Hello friends,
After lurking and reading the forums for some help and advice I finally worked up the courage to post my story. I hope that there's someone who can provide feedback, advice, anything.
I am 32 years old and met my partner in June of 2010. There was an instant connection. He was easy to be around, made me laugh, was sensitive, intelligent, and fun. By September he had lost his job and was faced with having to move in with his parents in another part of the state. Since things were going so well and we were falling in love I offered to let him move in with me. We combined households and were living a good life while he looked for work. We had a couple of bumps in the road, mainly us having disagreements because he would lie about some minor, insignificant things - mainly how much something cost.
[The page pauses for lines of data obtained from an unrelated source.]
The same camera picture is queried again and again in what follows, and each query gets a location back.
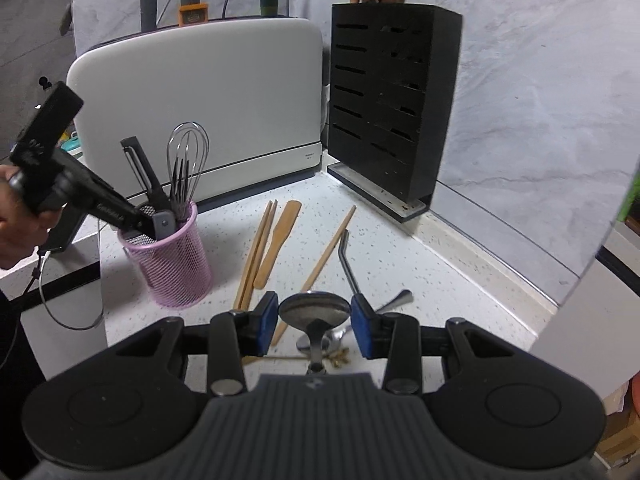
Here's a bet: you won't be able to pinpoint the gold leaf-handled spoon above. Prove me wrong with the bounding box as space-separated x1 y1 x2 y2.
245 347 352 369

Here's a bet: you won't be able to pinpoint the cardboard pieces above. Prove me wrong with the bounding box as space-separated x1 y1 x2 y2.
595 400 640 471

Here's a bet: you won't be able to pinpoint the grey utensil handle green cap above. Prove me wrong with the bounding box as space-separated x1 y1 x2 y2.
140 0 159 33

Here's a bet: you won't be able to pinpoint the black plastic fork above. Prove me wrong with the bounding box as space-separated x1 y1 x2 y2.
170 157 194 206

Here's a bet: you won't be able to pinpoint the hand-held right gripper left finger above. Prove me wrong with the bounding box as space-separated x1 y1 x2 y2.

Fast forward to 2012, thing were going great we had discussed marriage, had 4-legged kids and were enjoying life. He was working his dream job teaching high school. I was so proud and ecstatic that he was following his passion! In October 2012, I had a breakdown. I work in public service and as a result had some very traumatic experiences that led to a diagnosis of PTSD after I attempted suicide by drug overdose. I was having nightmares, panic attacks and resorted to using unhealthy coping to manage these issues.
After my diagnosis and subsequent therapy, I was on the right track. Things were going good and I was dealing with the demons that I tried to avoid for so long. He committed to support me and stand by me during all of this.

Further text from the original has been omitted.